Systemic inflammation with high neutrophil-to-lymphocyte ratios are hallmarks of poor prognosis in cancer patients. To uncover the cancer-cell-intrinsic mechanisms that drive neutrophilic inflammation, Wellenstein et al. studied 16 genetically engineered mouse models representing most subtypes of human breast cancer, including ductal and lobular carcinoma, estrogen-receptor positive, HER2+, triple-negative and basal-like, each carrying different tissue-specific mutations. The models with the highest levels of systemic neutrophils, especially those with pronounced populations of cKIT+ neutrophils, all had tumors with p53 deletions. Tumors with p53 deletions displayed elevated WNT-related gene expression as well as increased expression of non-phosphorylated β-catenin. Pharmacological blockade of WNT signaling with LGK974 (an acyltransferase inhibitor that disrupts WNT-ligand secretion) led to reductions in total neutrophils and cKIT+ neutrophils in mice bearing p53-deficient tumors. Additionally, although blockade of WNT signaling did not affect primary tumor growth, LGK974 treatment did dramatically reduce lung metastases. These results suggest that targeting WNT signaling could be a promising strategy to prevent metastases in the treatment of patients with p53-deficient breast tumors.
“Immune induction strategies in metastatic triple-negative breast cancer to enhance the sensitivity to PD-1 blockade: the TONIC trial” by Leoni Voorwerk et al.

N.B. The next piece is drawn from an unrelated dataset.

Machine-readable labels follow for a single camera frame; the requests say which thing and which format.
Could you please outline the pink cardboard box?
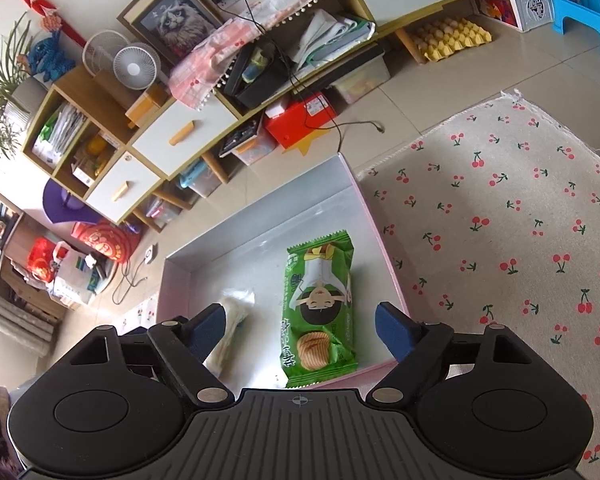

Only around 5% of patients with triple-negative breast cancer respond to PD-1/PD-L1 blockade. Drawing upon preclinical research suggesting immunomodulatory properties for chemotherapy and radiation, Voorwek et al. set out to test whether conventional treatments can turn tumors from “cold” to “hot,” modulating the microenvironment prior to PD1-PD-L1 blockade. In the first stage of an adaptive, non-comparative phase 2 trial, 67 patients with metastatic triple-negative breast cancer were randomized to nivolumab alone without induction, or nivolumab preceded by either 2-week low-dose induction, irradiation, cyclophosphamide, cisplatin, or doxorubicin. Overall, the objective response rate was 20%, with the majority of responses observed in the cohorts who first received cisplatin (ORR 23%) or doxorubicin (ORR 35%) prior to nivolumab. Biopsies revealed higher tumor-infiltrating lymphocytes and CD8+ T cell counts with nivolumab treatment among responders compared to non-responders, as well as elevated expression of immune-related genes. On the basis of Simon’s two-stage design, the doxorubicin cohort is currently expanded in stage II of the trial. This study provides some of the first clinical evidence that induction with cisplatin or doxorubicin can prime tumors for response to PD-1 blockade.